Soulwork is gaining a lot of attention these days.  However, most people don’t know what it truly means.  In its broadest sense, soulwork is our ability to draw on God as the infinite, enduring source of all we need in our lives.

So, to better understand soulwork and how it supports our well-being, we first need to understand that are created as spirit, soul, and body.

Spirit

Our spirit is eternal and unchanging.  It is the pure essence of God within us and within all creation.  It may be called such things as Christ Mind, Buddha Nature, Highest Self, True Being, or Pure Essence.

Soul

Our soul, which includes our mind, is the repository of awareness and information.  It can access, through spirit, all the divine ideas and infinite possibilities within the universe.  It uses intuition to discern how these ideas and possibilities can be demonstrated and shared in our lives and in the world.

Body

Our body is our earthly spacesuit.  It’s the physical form we express in this life experience.  It also is our intuitive, discernment barometer, sending us signals, for example, when our stomach rumbles, our heart flutters, or our eyes twitch.  Even though we can develop, nurture, and even transform our bodies with exercise, cosmetics, and surgeries, they function best when they align with the soul.

Reflect Not Force

To flourish and discover the contentment, peace of mind, and well-being we seek, we must commit to doing soulwork because it’s our investment in ourselves.  Just as we would invest money to grow our finances, so we invest our time and energy to grow ourselves.  When we devote ourselves to nurturing our soul first, all our other assets appreciate.

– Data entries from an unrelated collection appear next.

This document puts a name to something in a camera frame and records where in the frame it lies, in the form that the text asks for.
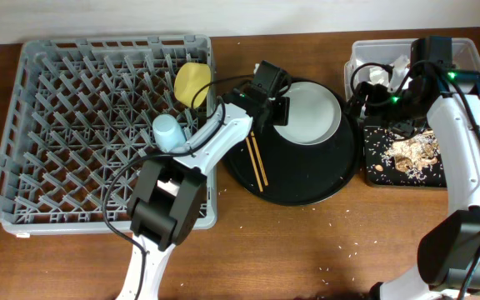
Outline light blue cup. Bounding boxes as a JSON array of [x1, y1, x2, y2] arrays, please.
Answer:
[[152, 114, 186, 153]]

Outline crumpled white paper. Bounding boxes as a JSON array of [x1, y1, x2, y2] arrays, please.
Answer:
[[368, 55, 410, 92]]

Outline pale green plate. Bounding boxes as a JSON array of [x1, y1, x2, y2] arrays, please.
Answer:
[[274, 81, 342, 146]]

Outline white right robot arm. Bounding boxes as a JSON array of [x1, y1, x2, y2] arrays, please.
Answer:
[[344, 36, 480, 299]]

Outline rectangular black tray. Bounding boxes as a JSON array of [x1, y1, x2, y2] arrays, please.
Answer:
[[363, 126, 447, 188]]

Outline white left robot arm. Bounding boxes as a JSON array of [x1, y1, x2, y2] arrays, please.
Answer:
[[107, 61, 293, 299]]

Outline clear plastic bin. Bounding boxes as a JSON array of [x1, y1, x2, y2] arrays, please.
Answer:
[[342, 37, 480, 125]]

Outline grey dishwasher rack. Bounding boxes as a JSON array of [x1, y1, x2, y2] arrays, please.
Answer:
[[0, 35, 214, 238]]

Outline food scraps pile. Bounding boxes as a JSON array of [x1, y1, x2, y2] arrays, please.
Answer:
[[381, 129, 440, 181]]

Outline yellow bowl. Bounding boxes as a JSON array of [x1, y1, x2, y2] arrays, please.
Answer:
[[173, 62, 212, 108]]

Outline pink cup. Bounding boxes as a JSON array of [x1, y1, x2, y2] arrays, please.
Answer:
[[157, 180, 180, 197]]

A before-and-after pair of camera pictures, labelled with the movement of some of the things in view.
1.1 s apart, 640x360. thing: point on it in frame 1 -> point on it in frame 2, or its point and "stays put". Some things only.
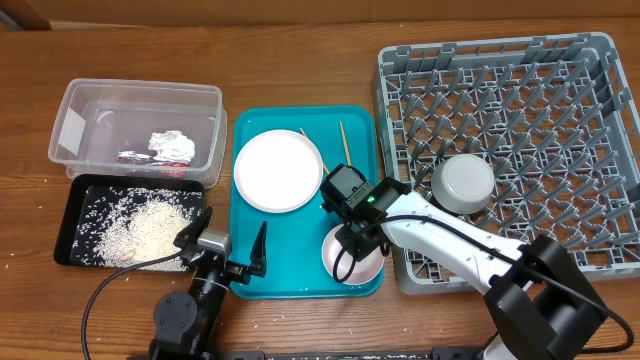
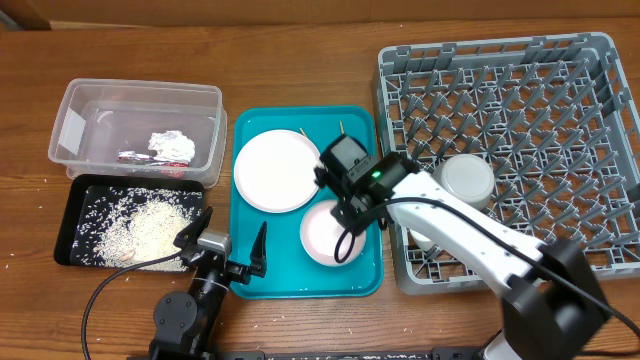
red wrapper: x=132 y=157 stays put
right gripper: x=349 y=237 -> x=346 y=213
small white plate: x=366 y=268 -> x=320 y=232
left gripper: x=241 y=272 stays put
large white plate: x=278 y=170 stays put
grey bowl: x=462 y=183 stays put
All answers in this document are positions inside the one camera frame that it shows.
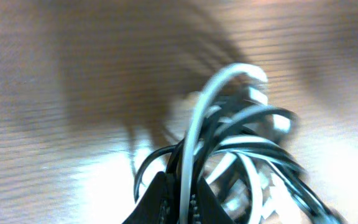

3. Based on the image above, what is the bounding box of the white USB cable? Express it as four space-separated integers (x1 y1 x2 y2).
178 62 291 224

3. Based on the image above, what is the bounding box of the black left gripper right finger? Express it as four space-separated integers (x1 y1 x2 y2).
188 177 234 224

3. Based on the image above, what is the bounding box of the black USB cable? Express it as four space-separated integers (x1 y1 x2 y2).
132 93 347 224

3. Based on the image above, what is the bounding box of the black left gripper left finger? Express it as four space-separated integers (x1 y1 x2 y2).
123 172 178 224

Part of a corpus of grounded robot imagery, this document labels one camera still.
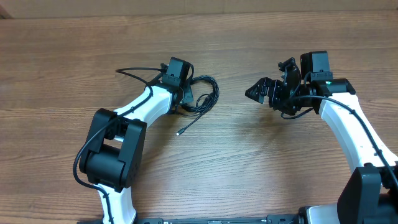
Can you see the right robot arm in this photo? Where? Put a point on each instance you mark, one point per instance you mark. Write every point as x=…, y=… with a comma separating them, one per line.
x=370, y=195

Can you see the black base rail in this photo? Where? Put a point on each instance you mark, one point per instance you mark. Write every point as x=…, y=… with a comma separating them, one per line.
x=217, y=221

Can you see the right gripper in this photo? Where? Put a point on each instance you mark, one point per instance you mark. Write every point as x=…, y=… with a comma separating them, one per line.
x=262, y=84

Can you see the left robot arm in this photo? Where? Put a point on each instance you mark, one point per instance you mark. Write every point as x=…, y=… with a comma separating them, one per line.
x=111, y=155

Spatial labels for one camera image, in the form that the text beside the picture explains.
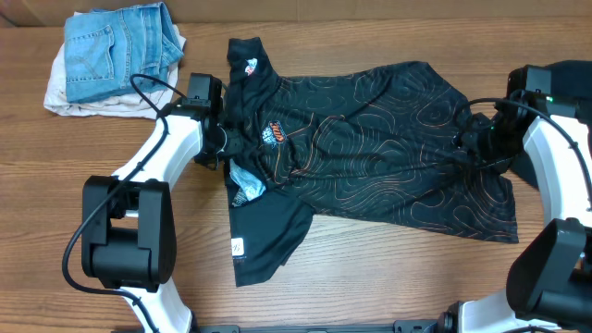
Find folded blue denim jeans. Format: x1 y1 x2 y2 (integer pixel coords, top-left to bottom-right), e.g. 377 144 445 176
64 2 183 104

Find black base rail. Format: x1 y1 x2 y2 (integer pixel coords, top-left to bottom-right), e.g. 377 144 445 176
188 320 440 333

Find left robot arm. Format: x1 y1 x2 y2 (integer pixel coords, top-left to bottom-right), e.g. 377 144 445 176
72 73 228 332

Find folded white cloth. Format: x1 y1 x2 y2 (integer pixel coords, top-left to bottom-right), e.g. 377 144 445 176
43 24 186 119

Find black garment pile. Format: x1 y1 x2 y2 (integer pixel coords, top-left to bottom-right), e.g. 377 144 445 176
508 58 592 191

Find black patterned sports jersey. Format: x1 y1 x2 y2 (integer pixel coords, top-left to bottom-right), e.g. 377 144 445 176
223 38 518 287

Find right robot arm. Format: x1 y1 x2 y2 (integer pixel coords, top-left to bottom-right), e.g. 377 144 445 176
421 60 591 332

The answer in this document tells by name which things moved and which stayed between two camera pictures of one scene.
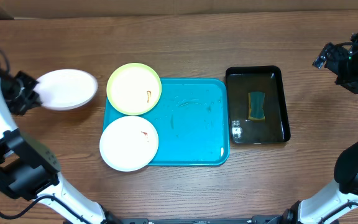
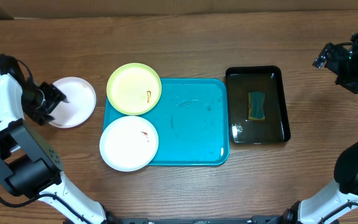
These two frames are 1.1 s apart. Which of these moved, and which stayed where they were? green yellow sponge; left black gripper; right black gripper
Moved: left black gripper
Stayed: right black gripper; green yellow sponge
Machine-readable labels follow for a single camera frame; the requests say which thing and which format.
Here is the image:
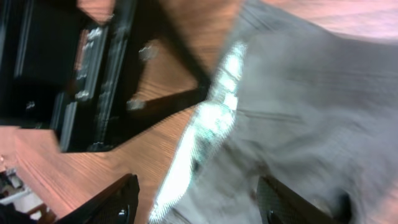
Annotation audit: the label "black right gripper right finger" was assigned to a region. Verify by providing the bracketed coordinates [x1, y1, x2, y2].
[257, 177, 338, 224]

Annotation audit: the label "grey shorts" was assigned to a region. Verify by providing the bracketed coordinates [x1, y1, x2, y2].
[149, 1, 397, 223]

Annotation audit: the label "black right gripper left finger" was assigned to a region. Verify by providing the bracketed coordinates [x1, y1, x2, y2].
[57, 174, 140, 224]

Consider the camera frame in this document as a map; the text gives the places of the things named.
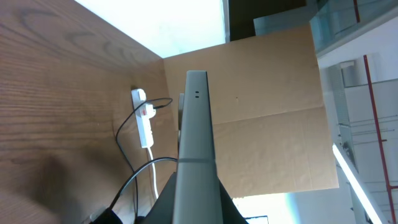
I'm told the white power strip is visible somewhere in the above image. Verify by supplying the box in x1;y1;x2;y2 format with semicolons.
131;88;154;148

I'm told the white ceiling light strip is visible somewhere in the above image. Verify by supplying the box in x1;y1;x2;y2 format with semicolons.
332;144;388;224

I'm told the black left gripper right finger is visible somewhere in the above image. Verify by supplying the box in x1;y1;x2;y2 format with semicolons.
219;180;248;224

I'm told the red vertical pipe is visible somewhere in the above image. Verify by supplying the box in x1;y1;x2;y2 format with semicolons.
347;1;397;223

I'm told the white power strip cord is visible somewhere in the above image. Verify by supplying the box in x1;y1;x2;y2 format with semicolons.
146;146;160;200

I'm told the white charger plug adapter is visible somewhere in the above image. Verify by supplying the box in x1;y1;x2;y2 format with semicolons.
139;103;156;119

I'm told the black charger cable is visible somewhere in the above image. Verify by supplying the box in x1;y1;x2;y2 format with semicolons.
114;97;174;224

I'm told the rose gold Galaxy smartphone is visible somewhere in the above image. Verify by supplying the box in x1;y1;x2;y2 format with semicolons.
172;70;223;224

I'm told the brown cardboard panel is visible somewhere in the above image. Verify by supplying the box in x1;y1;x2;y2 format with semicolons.
164;25;339;198

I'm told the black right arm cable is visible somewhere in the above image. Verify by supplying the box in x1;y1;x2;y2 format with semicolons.
88;157;178;224

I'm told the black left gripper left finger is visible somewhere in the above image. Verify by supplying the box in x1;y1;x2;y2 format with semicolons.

Furthermore, because soulwork is more intuitive than intellectual, our greatest personal growth occurs within our souls.  We can study many things or acquire new skills, but endless seeking and philosophizing often impedes our progress.  If we constantly pursue, we usually are avoiding our own work, spiritually bypassing realizations and epiphanies, and skimming surfaces, rather than diving in deep.  In essence, soulwork is about reflecting and allowing, not struggling and forcing.

Empowerment and Spiritual Maturity

Minister and Master Spiritual Teacher Emmet Fox explains it this way:

The door to the soul opens inward.  That is often the reason we do not make our demonstration.  We assume that it opens outward and we press and push against it as hard as we possibly can, seemingly oblivious to the fact that we are really but closing it all the more firmly against our good.*

Our soulwork also supports us, no matter our spiritual beliefs or religious affiliations, in being self-empowered, developing spiritual maturity, and discerning what fulfills us and our purpose.  It isn’t a goal to accomplish, though it can help us achieve specific goals.  It’s the slow, deliberate process that encourages personal transformation as we release the past to the past and feel more hopeful and fulfilled in the future.

Honor Experience and Imagination

As part of our soulwork process, we honor both our experience and our imagination.  We use experiences to support our transformation.  We remember that we have experiences, but we are not the experiences we have.  We are spirit, soul, and body, as noted above.  This awareness helps us both transcend and integrate what we learn on our journeys.

Our imagination, of which sleeping dreams and daydreams are a part, work with our faculties of wisdom, intuition, and faith to guide us in our best direction.  As Rev. Dr. Martin Luther King, Jr. has said, this is taking the first step, even if we can’t see the whole staircase.

The Role of Prayer and Meditation

Soulwork is not only about prayer and meditation, but our prayer and meditation practice is part of our soulwork.  For example, as we speak or write a prayer, we can gain clarity about our true needs and desires.  Depending on our meditative process, our meditations can provide quiet time, so we can slow our pace and listen to our still, small voice.  This helps us remember that we are spiritual beings, rather than human doings.

Internal Exploration

In doing soulwork, we may explore such things as Akashic records (a lineage of our past lives), horoscopes, intuitive scans, and psychic readings.  These can be curious and fascinating, and perhaps insightful.  But they still come from the outside, someone else telling us what to do or interpreting for us what we can interpret for ourselves.

And while we can consider our past lives or our future heavenly place, the truth is that we are here, on Earth, now.  No one else can ever feed us enough, give us enough, or teach us enough to fulfill our own soul.  That work, that gentle, tender nurturing we must do ourselves.

Our Divine Connection

Ultimately, soulwork is our connection with God, the Divine, Infinite Presence, or whatever term we use for our Higher Power.  It helps us live our faith, discern our own way, and heed our intuition as a daily practice.  And as we do our soulwork, we begin to feel our eternal oneness with God, the divine connection always available to every one of us.

Whoever you are, wherever you are on your life’s journey, the resources on this site are here to encourage and inspire you as you nurture your soul and love your life.

Namaste.

*Fox, Emmet, “The Door That Opens In,” Find and Use Your Inner Power, HarperSanFrancisco, 1937, p. 61.